Problem: Every line containing "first" should be identified and copied from the data below.

** Opening Data excerpt block **

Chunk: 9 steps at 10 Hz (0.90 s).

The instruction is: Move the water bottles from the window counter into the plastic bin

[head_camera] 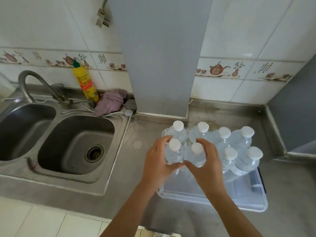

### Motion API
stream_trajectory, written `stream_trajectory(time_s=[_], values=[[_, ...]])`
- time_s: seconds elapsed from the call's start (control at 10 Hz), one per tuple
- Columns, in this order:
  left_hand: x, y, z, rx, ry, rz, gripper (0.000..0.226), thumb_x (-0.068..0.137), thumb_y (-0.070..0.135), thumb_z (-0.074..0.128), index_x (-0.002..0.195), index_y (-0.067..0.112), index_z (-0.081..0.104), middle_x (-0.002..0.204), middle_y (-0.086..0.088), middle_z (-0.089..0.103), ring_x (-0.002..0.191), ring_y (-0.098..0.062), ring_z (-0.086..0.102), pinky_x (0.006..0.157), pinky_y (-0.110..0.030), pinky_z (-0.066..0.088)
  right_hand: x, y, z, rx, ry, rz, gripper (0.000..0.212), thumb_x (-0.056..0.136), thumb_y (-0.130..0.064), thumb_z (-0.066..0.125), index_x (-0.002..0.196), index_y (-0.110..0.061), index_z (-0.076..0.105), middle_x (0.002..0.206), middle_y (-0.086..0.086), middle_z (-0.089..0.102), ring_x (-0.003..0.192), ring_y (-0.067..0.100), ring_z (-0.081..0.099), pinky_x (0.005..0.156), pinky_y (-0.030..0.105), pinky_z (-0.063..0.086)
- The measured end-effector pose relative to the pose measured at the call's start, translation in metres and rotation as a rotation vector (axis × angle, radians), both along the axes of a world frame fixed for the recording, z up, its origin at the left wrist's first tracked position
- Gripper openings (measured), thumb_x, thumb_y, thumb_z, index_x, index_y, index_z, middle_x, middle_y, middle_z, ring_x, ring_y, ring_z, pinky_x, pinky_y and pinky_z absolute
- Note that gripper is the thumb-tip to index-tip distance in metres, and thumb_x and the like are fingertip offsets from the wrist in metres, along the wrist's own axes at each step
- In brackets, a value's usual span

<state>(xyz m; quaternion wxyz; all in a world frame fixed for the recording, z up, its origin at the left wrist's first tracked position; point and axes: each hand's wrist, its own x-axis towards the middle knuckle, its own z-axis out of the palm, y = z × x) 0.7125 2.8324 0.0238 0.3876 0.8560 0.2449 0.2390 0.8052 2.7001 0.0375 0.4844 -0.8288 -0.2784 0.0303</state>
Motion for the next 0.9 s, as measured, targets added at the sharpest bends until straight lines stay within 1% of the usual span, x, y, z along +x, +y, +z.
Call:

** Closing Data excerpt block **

Solution to this problem:
- The measured end-effector pose relative to the pose measured at the call's start, translation in metres and rotation as a rotation vector (axis × angle, radians), both along the axes of a world frame fixed for the recording, z up, its origin at the left wrist's first tracked position
<state>(xyz m; quaternion wxyz; all in a world frame fixed for the recording, z up, its origin at the left wrist's first tracked position; point and axes: each hand's wrist, its own x-axis towards the middle knuckle, its own z-axis out of the palm, y = z × x) 0.7125 2.8324 0.0238 0.3876 0.8560 0.2449 0.2390 0.8052 2.7001 0.0375 0.4844 -0.8288 -0.2784 0.0303</state>

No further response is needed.